▸ **Work order**:
If a line in the records below contains "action", copy that line.

▸ **Supplied records**:
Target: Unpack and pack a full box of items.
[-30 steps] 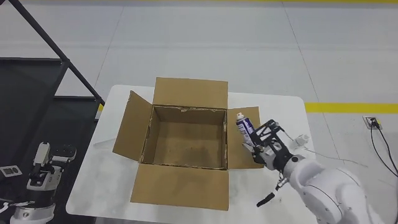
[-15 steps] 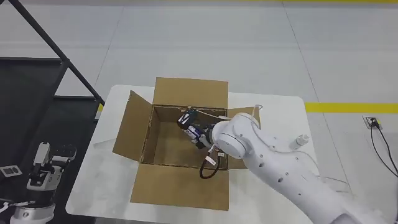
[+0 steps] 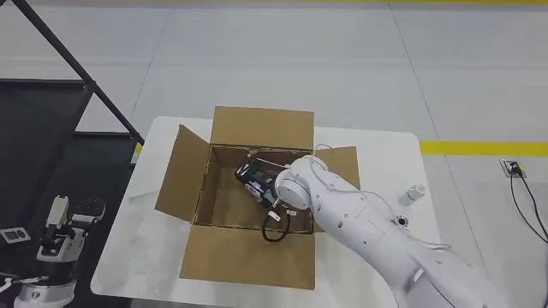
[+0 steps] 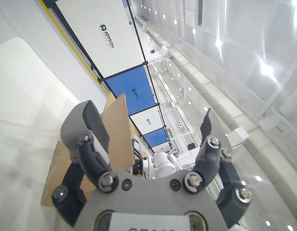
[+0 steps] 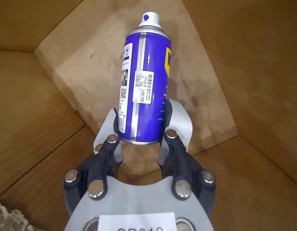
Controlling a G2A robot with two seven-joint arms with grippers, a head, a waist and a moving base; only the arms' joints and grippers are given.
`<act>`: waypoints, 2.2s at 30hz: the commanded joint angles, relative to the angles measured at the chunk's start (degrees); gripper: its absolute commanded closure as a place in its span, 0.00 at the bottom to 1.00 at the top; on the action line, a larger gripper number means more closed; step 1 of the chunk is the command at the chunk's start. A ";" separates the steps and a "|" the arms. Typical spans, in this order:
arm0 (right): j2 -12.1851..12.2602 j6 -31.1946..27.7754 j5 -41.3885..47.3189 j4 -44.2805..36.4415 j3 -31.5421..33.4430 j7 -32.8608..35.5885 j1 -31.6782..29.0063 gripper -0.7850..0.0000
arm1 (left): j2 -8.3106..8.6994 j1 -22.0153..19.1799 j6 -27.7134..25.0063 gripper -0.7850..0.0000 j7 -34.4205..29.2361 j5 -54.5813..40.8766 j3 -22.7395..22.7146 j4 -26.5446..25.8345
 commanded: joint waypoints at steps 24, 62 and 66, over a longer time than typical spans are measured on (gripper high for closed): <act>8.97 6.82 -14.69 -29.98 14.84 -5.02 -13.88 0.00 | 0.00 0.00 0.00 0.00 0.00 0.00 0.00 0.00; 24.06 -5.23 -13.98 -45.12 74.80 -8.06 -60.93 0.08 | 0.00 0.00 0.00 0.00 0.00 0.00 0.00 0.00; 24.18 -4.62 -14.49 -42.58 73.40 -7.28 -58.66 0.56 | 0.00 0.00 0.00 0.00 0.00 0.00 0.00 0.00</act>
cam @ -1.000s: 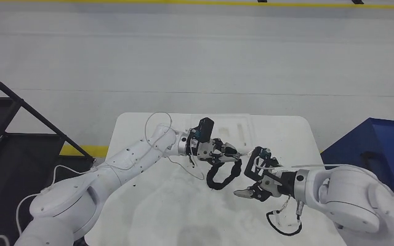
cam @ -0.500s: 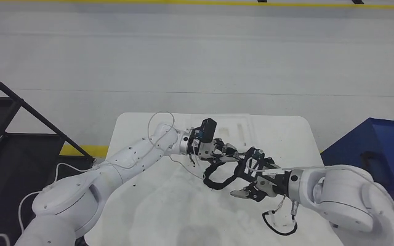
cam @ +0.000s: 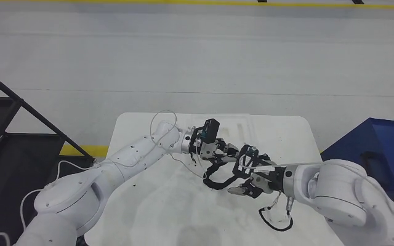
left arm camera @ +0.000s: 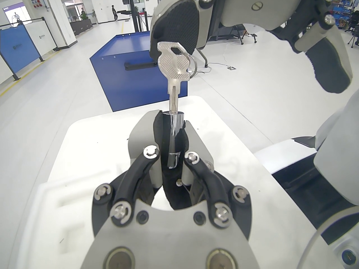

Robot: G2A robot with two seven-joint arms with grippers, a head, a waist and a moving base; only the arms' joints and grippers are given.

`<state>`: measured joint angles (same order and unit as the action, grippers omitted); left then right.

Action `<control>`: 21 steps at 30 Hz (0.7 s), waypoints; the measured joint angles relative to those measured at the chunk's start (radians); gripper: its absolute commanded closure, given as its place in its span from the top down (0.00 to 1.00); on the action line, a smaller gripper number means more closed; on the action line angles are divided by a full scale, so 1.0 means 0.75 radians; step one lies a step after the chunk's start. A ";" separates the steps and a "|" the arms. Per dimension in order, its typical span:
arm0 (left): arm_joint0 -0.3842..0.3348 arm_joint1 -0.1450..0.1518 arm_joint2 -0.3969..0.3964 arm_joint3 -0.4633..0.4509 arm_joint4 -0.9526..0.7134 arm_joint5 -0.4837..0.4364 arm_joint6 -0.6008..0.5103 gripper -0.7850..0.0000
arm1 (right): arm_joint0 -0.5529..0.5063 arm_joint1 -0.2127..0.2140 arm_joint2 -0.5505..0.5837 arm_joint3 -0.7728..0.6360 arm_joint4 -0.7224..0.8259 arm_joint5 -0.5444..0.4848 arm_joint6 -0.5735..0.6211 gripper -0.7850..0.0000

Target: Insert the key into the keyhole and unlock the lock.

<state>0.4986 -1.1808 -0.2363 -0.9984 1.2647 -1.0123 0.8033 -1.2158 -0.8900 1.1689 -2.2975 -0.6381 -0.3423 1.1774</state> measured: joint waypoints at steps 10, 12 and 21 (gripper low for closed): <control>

▸ **Answer box**:
`<act>`: waypoints, 2.2s at 30hz: the commanded joint angles, relative to the angles measured at the chunk's start (degrees); gripper: its absolute commanded closure as a place in its span, 0.00 at the bottom to 1.00 at the top; on the action line, a larger gripper number means more closed; step 1 of the chunk is the command at the chunk's start. A ";" separates the steps and a "|" the arms. Typical spans, in this order:
`<state>`: measured joint angles (same order and unit as the action, grippers omitted); left then right.
Action `<control>`: 21 steps at 30 Hz (0.7 s), waypoints; the measured joint angles relative to those measured at the chunk's start (radians); gripper: its absolute commanded closure, given as its place in its span from the top down (0.00 to 1.00); on the action line, a smaller gripper number means more closed; on the action line angles are divided by a full scale, so 1.0 means 0.75 radians; step one lies a step after the chunk's start. A ";" separates the steps and a "|" the arms. Per dimension in order, its typical span:

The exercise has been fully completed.